Digging Around Online
Honestly, finding one that didn’t seem totally sketchy took longer than I thought. Lots of them wanted emails or felt like they were written by aliens. Finally found one that was pretty basic. Asked for simple stuff:
- My actual body weight (no lying!).
- How tall I am.
- My age range.
- How often I actually lift stuff (be real with yourself here!).
- What kind of lift? Bench press? Squat? Curls?
Plugged in my numbers. For bench press, with my bodyweight around 180 lbs, height 5’10”, lifting moderately? The thing spat out a number. First thought: “That seems kinda light.”
Putting The Number to the Test
Hitched a ride to the gym Monday evening. Warm-up was easy peasy. Then loaded up the barbell with what the calculator suggested.

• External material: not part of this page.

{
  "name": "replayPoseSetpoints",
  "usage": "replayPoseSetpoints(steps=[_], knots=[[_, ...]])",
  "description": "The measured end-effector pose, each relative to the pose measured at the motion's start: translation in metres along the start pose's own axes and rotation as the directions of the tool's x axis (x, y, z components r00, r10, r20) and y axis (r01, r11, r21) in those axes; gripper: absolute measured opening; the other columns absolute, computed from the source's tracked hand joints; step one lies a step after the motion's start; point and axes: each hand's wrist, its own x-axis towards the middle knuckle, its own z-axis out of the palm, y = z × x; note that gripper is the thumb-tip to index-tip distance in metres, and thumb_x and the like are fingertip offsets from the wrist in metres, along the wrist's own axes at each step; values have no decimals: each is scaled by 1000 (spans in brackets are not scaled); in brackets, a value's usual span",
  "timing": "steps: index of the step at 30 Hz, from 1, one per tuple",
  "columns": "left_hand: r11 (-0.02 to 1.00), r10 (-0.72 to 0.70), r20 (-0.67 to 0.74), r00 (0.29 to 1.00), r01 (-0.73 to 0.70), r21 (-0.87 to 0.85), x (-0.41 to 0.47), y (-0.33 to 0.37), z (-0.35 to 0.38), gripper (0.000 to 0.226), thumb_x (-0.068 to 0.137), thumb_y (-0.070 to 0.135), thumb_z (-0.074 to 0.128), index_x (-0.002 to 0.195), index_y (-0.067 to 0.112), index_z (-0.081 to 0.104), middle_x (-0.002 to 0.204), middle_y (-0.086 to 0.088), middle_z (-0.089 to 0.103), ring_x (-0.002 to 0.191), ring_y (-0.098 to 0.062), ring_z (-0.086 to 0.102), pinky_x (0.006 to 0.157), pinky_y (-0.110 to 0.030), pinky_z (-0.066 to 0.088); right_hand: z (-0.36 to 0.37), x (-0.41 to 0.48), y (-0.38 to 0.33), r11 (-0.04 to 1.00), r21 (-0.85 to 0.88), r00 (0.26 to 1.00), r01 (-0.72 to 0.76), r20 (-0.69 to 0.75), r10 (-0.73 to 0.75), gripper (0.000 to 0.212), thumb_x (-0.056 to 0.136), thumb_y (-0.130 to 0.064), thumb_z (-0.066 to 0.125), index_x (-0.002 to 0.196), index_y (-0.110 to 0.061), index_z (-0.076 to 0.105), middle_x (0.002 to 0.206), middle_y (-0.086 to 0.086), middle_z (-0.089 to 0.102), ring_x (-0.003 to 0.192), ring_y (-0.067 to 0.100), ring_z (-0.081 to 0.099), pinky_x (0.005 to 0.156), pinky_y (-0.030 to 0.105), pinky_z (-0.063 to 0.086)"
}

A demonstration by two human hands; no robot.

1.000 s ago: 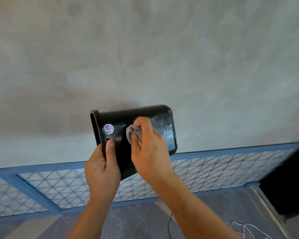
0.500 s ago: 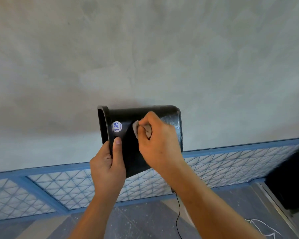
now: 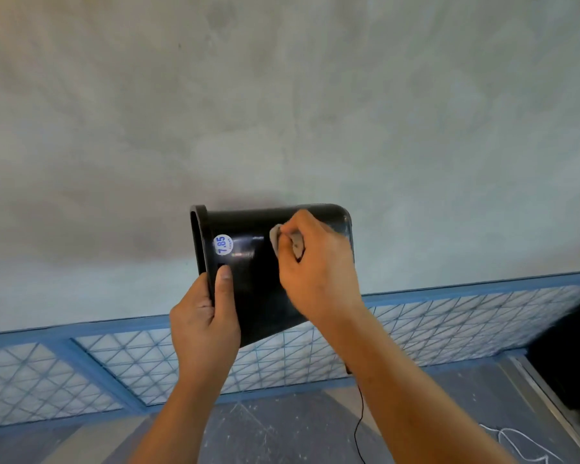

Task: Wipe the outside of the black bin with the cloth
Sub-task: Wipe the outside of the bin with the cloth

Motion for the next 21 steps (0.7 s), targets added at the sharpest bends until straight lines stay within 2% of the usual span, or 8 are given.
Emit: replayPoseSetpoints(steps=[1,3,6,9,12,16,18,21], knots=[[1000,15,6,1000,-15,0,0,-1,-2,48,106,46,46,70,15,54,59,0,52,58,-6,50,48,-18,36,-3,10,-1,1000,-6,999,-20,-26,20,13,98,-14,62,87,-20,57,70,-9,56,64,8,54,57,15,42],[999,36,15,999,-36,-9,1,-2,-7,57,105,53,44,69,10,53,57,-4,49,56,-7,47,48,-17,36,-5,21,1,997,-9,996,-75,-43,74,16,98,-13,60,85,-20,55,65,-15,50,63,4,54,57,13,40],[997,66,24,998,-67,36,3,-10,-13,62,103,58,43,72,5,54,60,-12,52,60,-16,49,49,-21,36,-2,22,4,987,26,985,-156,-66,157,11,99,-14,58,88,-17,58,68,-11,57,68,9,58,62,23,45],[996,79,15,997,-80,39,3,-12,-15,59,105,54,45,73,5,54,60,-14,53,59,-14,50,49,-21,36,10,11,-11,996,28,995,-83,-52,84,8,97,-14,60,90,-16,61,71,-12,55,70,2,58,59,18,42],[997,78,2,997,-78,3,7,-12,-21,64,105,57,47,72,3,53,61,-18,53,57,-17,48,46,-27,33,16,7,-18,997,44,998,-60,-23,61,6,99,-15,61,93,-15,62,75,-11,59,70,5,59,62,21,48],[996,88,18,996,-88,25,11,-17,-29,64,98,63,42,74,5,55,61,-16,54,65,-27,51,49,-36,35,7,24,4,959,61,958,-276,-65,280,7,101,-22,55,98,-18,60,85,-1,70,80,17,65,77,38,54],[993,104,22,994,-105,45,11,-17,-29,62,99,62,40,72,8,53,59,-13,52,65,-25,51,48,-32,35,10,22,-2,966,59,965,-250,-60,254,6,101,-21,56,97,-17,60,85,0,69,80,19,65,76,39,54],[993,104,13,994,-105,55,15,-19,-29,62,99,61,40,71,7,53,58,-12,51,64,-25,50,47,-30,33,19,16,-15,985,60,986,-164,-6,165,6,101,-18,57,96,-17,59,83,-6,66,77,10,62,71,26,52]])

Okay, lay down on the bench. Grip it. Deep breath. Pushed up way easier than I thought I would. Did all my reps without breaking a sweat. Felt kinda… disappointed? Like, maybe the thing was garbage?
But hey, figured I should at least try pushing harder. Started adding little plates. Five pounds more. Still decent. Five more. Now it was actually starting to feel heavy. Kept going slowly. Hit a point where I could do my reps, but that last one was a grinder, legs shaking and everything. Made a mental note of that weight – the real challenge zone.

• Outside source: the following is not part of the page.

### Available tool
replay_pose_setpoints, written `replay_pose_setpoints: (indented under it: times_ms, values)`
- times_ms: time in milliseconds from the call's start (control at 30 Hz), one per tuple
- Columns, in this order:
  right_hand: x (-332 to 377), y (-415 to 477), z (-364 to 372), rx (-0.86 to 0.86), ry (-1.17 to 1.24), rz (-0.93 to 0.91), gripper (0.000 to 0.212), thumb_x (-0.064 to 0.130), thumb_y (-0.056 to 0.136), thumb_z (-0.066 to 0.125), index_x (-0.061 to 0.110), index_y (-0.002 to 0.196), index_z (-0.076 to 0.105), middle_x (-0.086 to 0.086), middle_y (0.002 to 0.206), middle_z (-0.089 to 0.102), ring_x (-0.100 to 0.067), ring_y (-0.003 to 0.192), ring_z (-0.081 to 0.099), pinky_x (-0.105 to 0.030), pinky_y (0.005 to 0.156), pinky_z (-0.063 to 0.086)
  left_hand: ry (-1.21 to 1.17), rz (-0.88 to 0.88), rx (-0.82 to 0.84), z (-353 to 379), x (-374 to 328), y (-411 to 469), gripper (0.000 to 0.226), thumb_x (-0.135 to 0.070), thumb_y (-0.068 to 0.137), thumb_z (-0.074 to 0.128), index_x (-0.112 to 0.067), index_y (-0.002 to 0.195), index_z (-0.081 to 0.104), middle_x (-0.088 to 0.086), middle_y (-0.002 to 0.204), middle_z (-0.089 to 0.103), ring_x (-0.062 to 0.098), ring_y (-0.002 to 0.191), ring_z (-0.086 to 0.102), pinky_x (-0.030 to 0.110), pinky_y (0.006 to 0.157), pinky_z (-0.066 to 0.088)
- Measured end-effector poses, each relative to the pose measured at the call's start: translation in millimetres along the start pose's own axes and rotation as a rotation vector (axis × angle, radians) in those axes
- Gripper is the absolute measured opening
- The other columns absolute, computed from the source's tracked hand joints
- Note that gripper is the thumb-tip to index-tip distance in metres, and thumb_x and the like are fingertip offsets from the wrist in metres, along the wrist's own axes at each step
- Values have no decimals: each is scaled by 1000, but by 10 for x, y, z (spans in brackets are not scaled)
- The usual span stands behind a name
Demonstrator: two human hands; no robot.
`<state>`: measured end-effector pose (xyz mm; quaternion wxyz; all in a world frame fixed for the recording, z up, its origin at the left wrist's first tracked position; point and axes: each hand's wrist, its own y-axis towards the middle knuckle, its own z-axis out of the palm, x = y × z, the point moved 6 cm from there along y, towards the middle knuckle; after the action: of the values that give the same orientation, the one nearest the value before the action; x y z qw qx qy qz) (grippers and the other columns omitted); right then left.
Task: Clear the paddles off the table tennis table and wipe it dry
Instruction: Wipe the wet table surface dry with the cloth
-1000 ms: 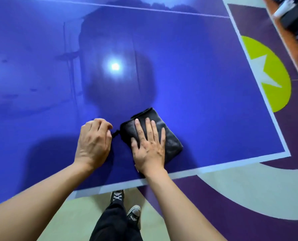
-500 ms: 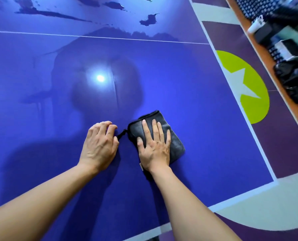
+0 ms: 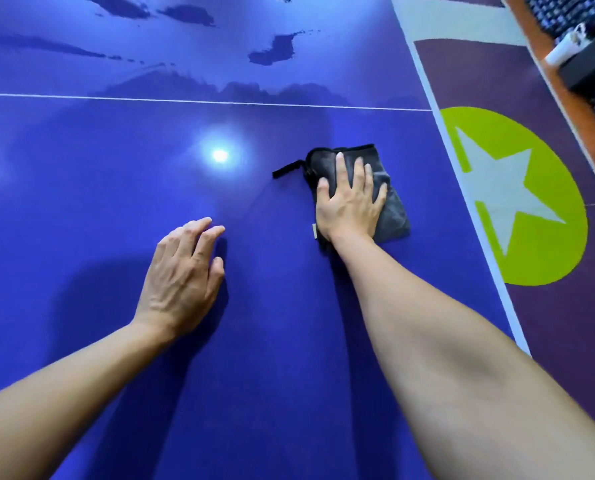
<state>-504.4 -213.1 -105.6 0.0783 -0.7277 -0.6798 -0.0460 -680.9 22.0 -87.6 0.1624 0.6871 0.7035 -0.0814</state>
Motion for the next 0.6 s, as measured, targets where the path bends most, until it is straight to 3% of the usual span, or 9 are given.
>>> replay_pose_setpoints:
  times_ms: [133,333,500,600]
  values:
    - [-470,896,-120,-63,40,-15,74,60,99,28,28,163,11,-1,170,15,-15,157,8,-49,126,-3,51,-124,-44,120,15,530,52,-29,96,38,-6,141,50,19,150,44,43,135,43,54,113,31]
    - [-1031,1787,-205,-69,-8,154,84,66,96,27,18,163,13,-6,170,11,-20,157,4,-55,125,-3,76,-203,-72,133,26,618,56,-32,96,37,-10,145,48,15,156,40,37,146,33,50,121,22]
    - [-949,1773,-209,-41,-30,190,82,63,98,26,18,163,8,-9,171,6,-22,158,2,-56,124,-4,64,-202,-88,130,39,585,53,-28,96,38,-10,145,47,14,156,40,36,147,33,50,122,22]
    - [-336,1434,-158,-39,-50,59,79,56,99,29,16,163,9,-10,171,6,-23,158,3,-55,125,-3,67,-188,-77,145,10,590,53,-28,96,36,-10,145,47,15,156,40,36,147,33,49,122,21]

Looked back at the calculator number. It wasn’t telling me my max effort weight, thank god. It was giving me a good starting point, a weight I could definitely handle to get moving.
What Actually Worked
So here’s the thing. The calculator number by itself? Too easy. But it was the perfect launchpad. Here’s how I used it:
- Used the suggested weight for my very first set. Easy confidence booster.
- Added weight steadily for the next sets until I hit that “this is hard but I can finish it” feeling.
- Made sure I could control the weight the whole time. Didn’t let it drop fast.
- Wrote down where I stalled, what felt tough. Used THAT as my target for next bench day.
The key wasn’t taking the calculator as gospel. It was using it to kick off my session smartly without wasting time starting way too low or dangerously high.
Bottom Line From My Messing Around
Forget finding one magic number you lift forever. Doesn’t work like that. Here’s what clicked for me:
- Those size-based calculators are decent for getting a safe starting point when you’re clueless.
- They save you from starting way too heavy and hurting yourself, or wasting sets lifting air.
- Use that suggestion as only your first set weight.
- Then you gotta listen to your body and bump up the weight slowly until it feels properly challenging.
- Track THAT “struggle weight.” That’s your real number for now. It’ll change!
Been doing it this way since. Saves time, feels safer, and I’m actually getting stronger because I know I’m pushing myself from a sensible place, not just guessing. Ain’t perfect science, but works way better than winging it.